▶ [BRIEF]: Tell how many lines in the records contain the word "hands"; the number alone is the answer.

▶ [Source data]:
• • •
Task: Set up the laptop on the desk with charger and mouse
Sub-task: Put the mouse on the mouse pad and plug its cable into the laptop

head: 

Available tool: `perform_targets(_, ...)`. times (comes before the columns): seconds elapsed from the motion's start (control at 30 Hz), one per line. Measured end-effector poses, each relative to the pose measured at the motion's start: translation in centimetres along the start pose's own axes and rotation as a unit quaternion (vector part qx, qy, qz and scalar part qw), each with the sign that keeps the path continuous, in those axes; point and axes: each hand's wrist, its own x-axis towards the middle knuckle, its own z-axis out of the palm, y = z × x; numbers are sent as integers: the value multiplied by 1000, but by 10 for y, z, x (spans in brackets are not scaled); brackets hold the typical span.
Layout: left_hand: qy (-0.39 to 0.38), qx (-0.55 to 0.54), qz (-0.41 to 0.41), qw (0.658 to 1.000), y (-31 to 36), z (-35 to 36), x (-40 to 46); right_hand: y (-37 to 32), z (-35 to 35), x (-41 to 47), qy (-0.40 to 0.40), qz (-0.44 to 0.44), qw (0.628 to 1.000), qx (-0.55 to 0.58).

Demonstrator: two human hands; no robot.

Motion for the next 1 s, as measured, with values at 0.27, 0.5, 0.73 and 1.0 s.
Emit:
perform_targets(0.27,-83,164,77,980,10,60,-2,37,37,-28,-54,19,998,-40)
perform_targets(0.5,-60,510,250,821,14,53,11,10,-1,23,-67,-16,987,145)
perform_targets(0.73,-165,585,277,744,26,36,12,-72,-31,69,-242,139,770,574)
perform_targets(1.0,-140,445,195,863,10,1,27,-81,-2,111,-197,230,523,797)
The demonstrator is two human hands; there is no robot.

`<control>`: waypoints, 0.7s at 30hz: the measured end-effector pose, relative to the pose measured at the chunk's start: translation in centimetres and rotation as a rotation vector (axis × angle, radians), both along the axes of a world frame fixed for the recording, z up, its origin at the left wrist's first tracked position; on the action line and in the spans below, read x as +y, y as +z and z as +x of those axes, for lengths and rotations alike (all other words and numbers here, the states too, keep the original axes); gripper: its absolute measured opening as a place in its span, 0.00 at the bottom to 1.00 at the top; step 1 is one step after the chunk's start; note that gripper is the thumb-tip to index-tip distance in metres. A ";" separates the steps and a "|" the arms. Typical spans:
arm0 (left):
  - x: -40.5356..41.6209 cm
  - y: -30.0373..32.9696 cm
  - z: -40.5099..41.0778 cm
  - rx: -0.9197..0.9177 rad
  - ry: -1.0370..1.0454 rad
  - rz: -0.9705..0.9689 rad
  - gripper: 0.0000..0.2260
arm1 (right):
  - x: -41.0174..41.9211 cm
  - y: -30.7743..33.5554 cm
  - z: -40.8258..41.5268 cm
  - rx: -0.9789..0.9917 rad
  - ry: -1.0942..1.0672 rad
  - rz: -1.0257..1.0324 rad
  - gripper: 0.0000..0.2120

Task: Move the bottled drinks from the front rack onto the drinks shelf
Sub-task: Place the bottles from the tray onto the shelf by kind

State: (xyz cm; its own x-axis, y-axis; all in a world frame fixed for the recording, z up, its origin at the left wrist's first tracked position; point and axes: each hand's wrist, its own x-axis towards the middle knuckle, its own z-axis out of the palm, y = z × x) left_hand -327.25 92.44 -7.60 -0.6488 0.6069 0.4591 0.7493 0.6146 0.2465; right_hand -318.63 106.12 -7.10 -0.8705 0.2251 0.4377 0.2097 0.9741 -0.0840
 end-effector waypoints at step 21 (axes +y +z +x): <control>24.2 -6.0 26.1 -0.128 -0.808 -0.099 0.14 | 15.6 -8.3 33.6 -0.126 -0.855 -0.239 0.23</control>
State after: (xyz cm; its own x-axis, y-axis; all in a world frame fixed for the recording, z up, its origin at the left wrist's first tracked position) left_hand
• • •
▶ [TASK OUTPUT]: 2